Authority and Interpretations. This Policy generally will be administered and interpreted by the Compensation Committee, provided that the Board may, from time to time, exercise discretion to administer and interpret this Policy. Any determination by the Compensation Committee with respect to this Policy shall be final, conclusive and binding on all interested parties. The determinations of the Compensation Committee under this Policy need not be uniform with respect to all Covered Employees.

This Policy is intended to comply with, shall be interpreted to comply with, and shall be deemed automatically amended to comply with, Section 954 of Dodd-Frank Wall Street Reform and Consumer Protection Act, as it may be amended from time to time, and any related rules or regulations promulgated by the SEC or NYSE, including any additional or new requirements that become effective after the Effective Date.
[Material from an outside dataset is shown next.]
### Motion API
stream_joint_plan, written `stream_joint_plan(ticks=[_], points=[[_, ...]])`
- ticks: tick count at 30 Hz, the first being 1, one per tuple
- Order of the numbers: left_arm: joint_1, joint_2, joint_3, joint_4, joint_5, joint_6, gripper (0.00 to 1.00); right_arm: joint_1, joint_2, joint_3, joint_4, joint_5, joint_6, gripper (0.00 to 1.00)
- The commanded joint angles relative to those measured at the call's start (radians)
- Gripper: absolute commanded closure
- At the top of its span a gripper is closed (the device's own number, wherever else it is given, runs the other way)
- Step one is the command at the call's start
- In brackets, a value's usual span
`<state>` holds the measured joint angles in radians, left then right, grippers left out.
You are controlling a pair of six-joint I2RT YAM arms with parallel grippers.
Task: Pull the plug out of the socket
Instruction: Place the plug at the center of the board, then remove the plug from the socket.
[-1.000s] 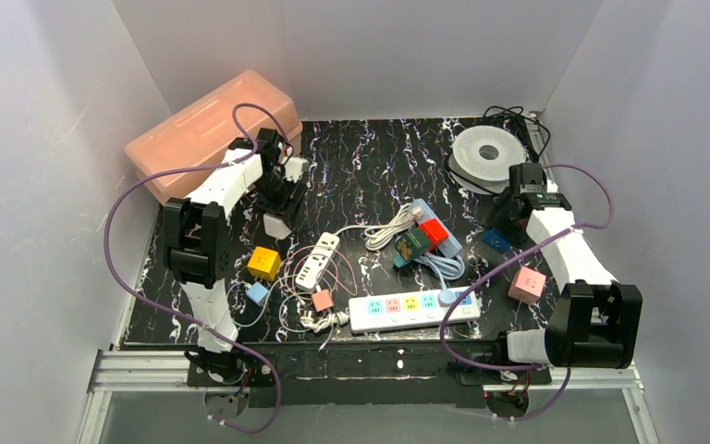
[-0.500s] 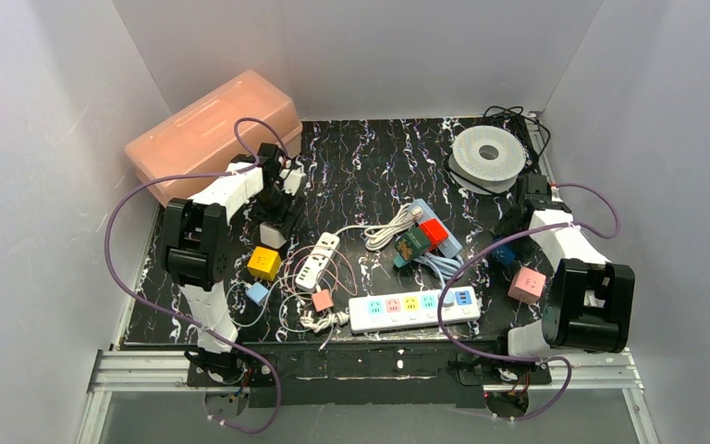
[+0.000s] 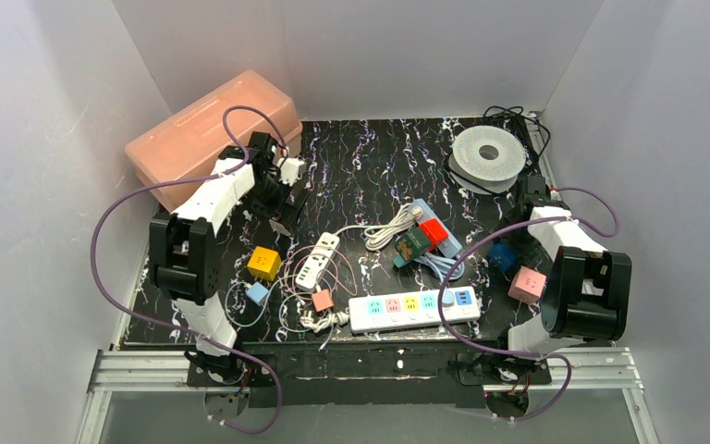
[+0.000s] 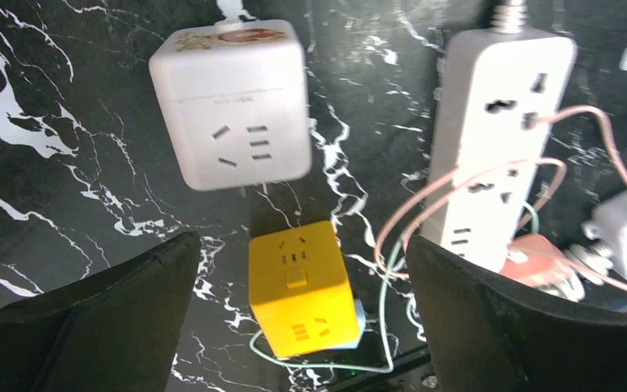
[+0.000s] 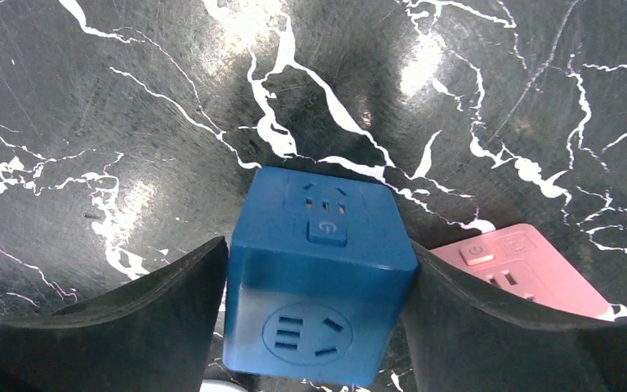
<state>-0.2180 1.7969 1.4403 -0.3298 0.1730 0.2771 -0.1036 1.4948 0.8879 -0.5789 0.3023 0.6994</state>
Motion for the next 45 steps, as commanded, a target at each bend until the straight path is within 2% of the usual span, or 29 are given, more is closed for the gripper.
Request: stream_joint_plan(ticks=[1, 8, 12, 16, 20, 26, 29, 34, 40, 45], points=[[-0.001, -0.124, 0.083, -0.231, 0.123, 0.035, 0.02, -0.004, -0.061, 0.057, -0.049, 0.040, -0.018, 0.17], [-0.008, -0.256, 0.196, -0.390, 0.282, 0.031, 0.02, 0.009, -0.252, 0.066, -0.106, 0.004, -0.017, 0.14], [-0.069, -0.392, 0.149, -0.425, 0.339, 0.093, 0.02, 0.073, -0.458, 0.018, -0.115, -0.054, -0.017, 0.13], [-0.180, -0.522, 0.060, -0.431, 0.318, 0.230, 0.02, 0.232, -0.594, -0.014, -0.158, -0.063, -0.006, 0.12], [-0.294, -0.622, -0.005, -0.404, 0.347, 0.282, 0.02, 0.430, -0.654, -0.055, -0.232, -0.038, 0.077, 0.12], [-0.536, -0.746, -0.171, -0.276, 0.368, 0.430, 0.02, 0.485, -0.726, -0.183, -0.233, -0.095, 0.155, 0.12], [-0.671, -0.742, -0.216, -0.233, 0.313, 0.492, 0.02, 0.486, -0.740, -0.225, -0.240, -0.092, 0.170, 0.12], [-0.803, -0.676, -0.256, -0.167, 0.256, 0.525, 0.02, 0.485, -0.739, -0.285, -0.265, -0.083, 0.234, 0.11], [-0.912, -0.622, -0.364, -0.037, 0.176, 0.501, 0.02, 0.484, -0.773, -0.382, -0.199, -0.115, 0.284, 0.13], [-0.926, -0.567, -0.409, 0.008, 0.133, 0.383, 0.02, 0.484, -0.784, -0.441, -0.163, -0.165, 0.312, 0.17]])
The provisions in this Policy are intended to be applied to the fullest extent of the law. To the extent that any provision of this Policy is found to be unenforceable or invalid under any applicable law, such provision will be applied to the maximum extent permitted, and shall automatically be deemed amended in a manner consistent with its objectives to the extent necessary to conform to applicable law. The invalidity or unenforceability of any provision of this Policy shall not affect the validity or enforceability of any other provision of this Policy. Recoupment of Recoverable Compensation under this Policy is not dependent upon the Company satisfying any conditions in this Policy, including any requirements to provide applicable documentation to the NYSE.

The rights of the Company under this Policy to seek forfeiture or reimbursement are in addition to, and not in lieu of, any rights of recoupment, or remedies or rights other than recoupment, that may be available to the Company pursuant to the terms of any law, government regulation or stock exchange listing requirement or any other policy, code of conduct, employee handbook, employment agreement, equity award agreement, or other plan or agreement of the Company.

The rights of the Company under this Policy to seek forfeiture or reimbursement are not exclusive remedies and do not preclude any other recourse by the Company.

The Compensation Committee may, from time to time, suspend, discontinue, revise or amend this Policy in accordance with applicable law, including SEC and NYSE rules.